» **Data**:
*****

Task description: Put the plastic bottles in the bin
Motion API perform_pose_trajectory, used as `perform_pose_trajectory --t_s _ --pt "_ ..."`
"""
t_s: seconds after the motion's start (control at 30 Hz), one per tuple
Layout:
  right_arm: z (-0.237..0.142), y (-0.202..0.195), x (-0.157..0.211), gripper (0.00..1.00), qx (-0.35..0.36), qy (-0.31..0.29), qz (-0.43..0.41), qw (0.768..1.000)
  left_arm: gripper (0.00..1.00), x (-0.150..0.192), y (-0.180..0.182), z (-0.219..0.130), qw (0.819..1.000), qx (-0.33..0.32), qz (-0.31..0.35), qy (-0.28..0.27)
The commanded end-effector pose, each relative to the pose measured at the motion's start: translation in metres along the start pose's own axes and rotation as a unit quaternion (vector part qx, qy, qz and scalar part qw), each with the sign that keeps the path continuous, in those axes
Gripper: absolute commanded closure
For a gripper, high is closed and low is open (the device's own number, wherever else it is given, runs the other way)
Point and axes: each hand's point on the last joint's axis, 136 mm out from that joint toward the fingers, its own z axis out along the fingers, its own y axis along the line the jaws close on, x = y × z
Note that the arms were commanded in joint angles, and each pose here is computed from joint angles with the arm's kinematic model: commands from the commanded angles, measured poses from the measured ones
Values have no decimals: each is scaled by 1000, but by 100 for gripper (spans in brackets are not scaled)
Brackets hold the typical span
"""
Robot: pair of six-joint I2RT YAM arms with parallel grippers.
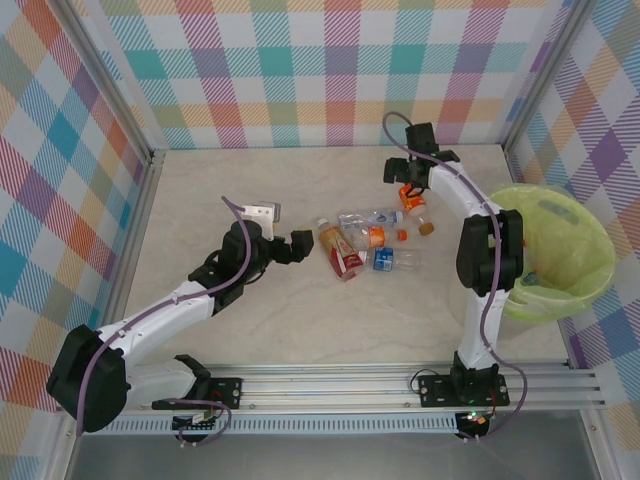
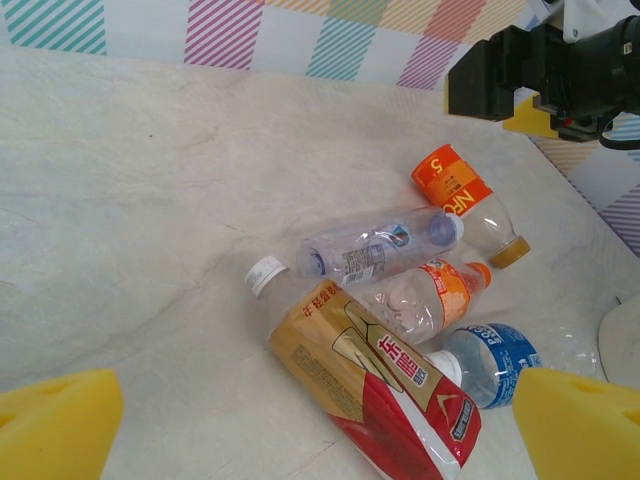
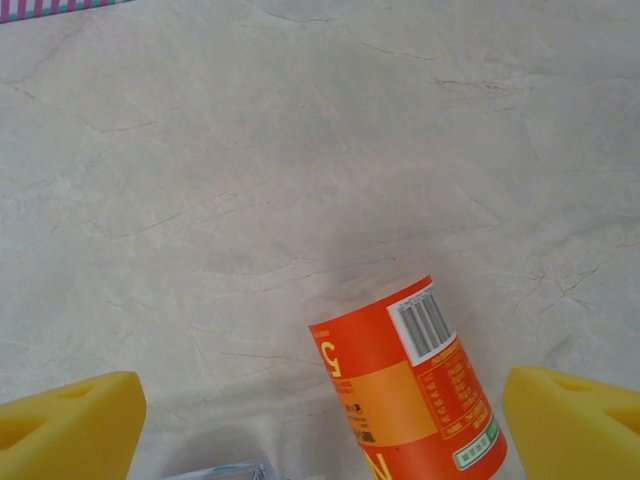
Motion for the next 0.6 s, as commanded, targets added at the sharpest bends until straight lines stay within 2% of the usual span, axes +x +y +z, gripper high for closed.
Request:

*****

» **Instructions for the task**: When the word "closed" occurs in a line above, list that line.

» **Written answer**:
For a gripper, high is closed and low is open (the device's own number, wherever else it is given, runs the other way)
Motion for the next 0.6 s, as commanded, targets added at the sharpest bends until straight lines stay within 2% of the usual span, axes +x +y +z, gripper high for closed.

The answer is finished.